• **INSTRUCTIONS FOR THE TASK**
Going down the data below, set down exactly the line with "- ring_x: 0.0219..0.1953" and each line after it through the line with "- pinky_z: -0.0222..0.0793"; no other lines.

*** DATA SHOWN ***

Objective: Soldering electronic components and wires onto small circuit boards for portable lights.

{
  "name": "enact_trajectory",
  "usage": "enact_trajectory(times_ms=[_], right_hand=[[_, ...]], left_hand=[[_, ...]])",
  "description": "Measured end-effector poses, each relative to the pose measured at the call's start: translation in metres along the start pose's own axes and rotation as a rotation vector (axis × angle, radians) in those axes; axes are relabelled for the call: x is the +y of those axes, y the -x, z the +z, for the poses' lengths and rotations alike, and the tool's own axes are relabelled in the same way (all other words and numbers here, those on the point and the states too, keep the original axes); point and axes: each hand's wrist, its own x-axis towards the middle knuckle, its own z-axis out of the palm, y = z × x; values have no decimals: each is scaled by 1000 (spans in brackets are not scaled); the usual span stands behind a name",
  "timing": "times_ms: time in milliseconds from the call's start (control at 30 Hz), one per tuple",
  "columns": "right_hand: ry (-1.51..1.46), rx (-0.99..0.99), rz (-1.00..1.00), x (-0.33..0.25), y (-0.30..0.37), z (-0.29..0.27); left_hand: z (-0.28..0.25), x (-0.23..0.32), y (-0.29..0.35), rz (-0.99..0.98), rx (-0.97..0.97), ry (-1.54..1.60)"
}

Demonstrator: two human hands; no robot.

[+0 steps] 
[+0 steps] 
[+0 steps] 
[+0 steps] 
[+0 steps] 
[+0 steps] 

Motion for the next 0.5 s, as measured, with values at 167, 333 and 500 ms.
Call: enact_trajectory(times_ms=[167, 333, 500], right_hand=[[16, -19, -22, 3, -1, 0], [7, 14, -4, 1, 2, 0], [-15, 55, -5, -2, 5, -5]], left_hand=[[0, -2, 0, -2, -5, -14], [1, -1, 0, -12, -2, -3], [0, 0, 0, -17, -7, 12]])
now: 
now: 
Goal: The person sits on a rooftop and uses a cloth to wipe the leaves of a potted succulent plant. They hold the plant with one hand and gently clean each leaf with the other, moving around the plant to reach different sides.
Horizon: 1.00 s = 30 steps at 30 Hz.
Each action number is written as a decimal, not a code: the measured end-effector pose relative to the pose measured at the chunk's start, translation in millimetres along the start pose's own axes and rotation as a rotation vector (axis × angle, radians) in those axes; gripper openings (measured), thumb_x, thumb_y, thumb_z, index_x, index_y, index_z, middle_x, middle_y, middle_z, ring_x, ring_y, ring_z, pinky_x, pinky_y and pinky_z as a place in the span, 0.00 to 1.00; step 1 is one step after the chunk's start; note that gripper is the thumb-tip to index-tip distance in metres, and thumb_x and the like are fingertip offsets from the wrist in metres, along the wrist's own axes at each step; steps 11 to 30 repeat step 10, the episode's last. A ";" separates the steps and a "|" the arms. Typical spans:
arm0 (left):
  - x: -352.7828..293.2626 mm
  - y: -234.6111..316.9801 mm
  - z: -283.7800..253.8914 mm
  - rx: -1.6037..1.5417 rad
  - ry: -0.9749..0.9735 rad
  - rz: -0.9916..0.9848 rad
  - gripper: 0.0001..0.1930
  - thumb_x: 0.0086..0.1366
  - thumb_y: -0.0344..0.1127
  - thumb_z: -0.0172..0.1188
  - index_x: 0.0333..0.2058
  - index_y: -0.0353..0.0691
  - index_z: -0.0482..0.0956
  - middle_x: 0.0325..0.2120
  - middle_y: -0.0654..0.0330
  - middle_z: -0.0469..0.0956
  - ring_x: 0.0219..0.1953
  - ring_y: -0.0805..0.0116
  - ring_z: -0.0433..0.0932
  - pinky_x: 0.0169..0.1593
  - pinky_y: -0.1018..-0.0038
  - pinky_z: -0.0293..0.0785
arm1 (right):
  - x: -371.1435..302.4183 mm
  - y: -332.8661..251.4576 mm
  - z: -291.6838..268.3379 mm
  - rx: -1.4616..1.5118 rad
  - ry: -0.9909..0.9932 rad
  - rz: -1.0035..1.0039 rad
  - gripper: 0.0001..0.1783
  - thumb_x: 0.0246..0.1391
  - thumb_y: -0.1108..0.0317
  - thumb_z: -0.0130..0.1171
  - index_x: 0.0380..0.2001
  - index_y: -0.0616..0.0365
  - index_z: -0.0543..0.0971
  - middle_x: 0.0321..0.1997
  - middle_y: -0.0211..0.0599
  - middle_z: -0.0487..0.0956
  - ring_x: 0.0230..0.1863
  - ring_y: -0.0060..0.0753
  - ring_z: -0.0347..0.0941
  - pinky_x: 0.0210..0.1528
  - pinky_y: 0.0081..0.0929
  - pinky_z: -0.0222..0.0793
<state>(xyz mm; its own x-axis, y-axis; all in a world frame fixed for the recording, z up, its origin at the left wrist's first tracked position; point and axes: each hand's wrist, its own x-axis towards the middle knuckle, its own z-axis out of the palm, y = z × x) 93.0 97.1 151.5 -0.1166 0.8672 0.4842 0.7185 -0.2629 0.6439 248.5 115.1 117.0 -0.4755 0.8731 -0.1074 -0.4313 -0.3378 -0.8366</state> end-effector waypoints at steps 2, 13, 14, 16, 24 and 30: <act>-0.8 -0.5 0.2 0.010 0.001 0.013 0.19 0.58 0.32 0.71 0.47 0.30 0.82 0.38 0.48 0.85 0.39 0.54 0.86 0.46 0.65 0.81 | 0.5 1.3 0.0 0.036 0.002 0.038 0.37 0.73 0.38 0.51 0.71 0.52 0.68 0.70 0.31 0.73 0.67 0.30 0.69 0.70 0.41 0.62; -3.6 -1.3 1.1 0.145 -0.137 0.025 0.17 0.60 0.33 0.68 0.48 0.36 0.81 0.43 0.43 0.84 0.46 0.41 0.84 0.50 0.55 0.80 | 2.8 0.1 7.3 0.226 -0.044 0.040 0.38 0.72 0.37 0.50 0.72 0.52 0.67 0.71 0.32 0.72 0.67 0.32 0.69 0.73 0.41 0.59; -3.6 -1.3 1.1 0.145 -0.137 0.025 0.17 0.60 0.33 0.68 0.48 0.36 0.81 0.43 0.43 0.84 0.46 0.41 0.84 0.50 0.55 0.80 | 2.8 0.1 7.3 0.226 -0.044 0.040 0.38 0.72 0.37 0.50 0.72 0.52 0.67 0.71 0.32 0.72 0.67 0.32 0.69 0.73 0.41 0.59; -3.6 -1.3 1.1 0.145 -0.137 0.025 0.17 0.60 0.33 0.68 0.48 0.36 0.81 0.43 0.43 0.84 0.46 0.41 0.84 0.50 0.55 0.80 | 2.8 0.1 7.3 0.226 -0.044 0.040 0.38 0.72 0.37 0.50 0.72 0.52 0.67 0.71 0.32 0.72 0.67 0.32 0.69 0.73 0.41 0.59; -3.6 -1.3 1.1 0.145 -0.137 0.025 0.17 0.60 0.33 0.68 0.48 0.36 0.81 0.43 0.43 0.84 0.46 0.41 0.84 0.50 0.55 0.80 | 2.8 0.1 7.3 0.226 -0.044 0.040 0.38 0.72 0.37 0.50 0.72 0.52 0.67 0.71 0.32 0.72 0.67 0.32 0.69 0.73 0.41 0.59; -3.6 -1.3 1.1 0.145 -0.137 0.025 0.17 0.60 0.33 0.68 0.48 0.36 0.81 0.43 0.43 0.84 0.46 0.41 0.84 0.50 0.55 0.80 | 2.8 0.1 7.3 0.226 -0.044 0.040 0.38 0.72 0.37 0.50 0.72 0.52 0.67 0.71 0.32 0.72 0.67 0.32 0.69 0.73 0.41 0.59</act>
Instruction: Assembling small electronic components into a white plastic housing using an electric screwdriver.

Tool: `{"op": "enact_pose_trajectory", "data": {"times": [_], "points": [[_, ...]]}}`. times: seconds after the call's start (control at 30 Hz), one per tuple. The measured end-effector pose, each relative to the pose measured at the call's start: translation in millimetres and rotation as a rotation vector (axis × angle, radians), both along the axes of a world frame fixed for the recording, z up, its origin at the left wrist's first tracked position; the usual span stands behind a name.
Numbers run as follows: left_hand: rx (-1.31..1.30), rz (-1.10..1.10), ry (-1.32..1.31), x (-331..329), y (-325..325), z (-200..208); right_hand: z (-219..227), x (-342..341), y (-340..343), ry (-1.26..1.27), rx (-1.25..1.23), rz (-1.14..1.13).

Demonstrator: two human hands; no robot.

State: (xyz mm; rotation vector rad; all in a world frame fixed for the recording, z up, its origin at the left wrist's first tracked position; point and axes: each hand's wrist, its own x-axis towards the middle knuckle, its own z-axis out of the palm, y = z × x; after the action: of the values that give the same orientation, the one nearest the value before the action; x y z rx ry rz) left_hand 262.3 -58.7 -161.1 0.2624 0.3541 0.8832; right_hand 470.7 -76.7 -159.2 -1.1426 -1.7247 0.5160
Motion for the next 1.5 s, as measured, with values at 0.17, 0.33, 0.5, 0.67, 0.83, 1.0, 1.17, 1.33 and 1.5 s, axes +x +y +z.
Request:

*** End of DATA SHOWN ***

• **EXERCISE ANSWER**
  - ring_x: 0.0219..0.1953
  - ring_y: -0.0805..0.0116
  - ring_z: -0.0433..0.0932
  - pinky_x: 0.0169..0.1593
  - pinky_y: -0.1018..-0.0038
  - pinky_z: -0.0293..0.0785
arm1 (right):
  - x: -371.1435..302.4183 mm
  - y: -332.8661..251.4576 mm
  - z: -291.6838..268.3379 mm
  - rx: -1.4616..1.5118 rad
  - ry: -0.9909..0.9932 rad
  - rz: -1.0035..1.0039 rad
  - gripper: 0.0001..0.1783
  - thumb_x: 0.0246..0.1391
  - thumb_y: -0.1108..0.0317
  - thumb_z: -0.0130..0.1171
  - index_x: 0.0380..0.2001
  - index_y: -0.0616..0.0365
  - index_z: -0.0543..0.0971
  - middle_x: 0.0321..0.1997
  - middle_y: -0.0211..0.0599
  - middle_z: -0.0487..0.0956
  - ring_x: 0.0230..0.1863
  - ring_y: -0.0060..0.0753
  - ring_z: -0.0347..0.0941
  - pinky_x: 0.0210..0.1528
  - pinky_y: 0.0081..0.0929
  - pinky_z: -0.0222..0.0793

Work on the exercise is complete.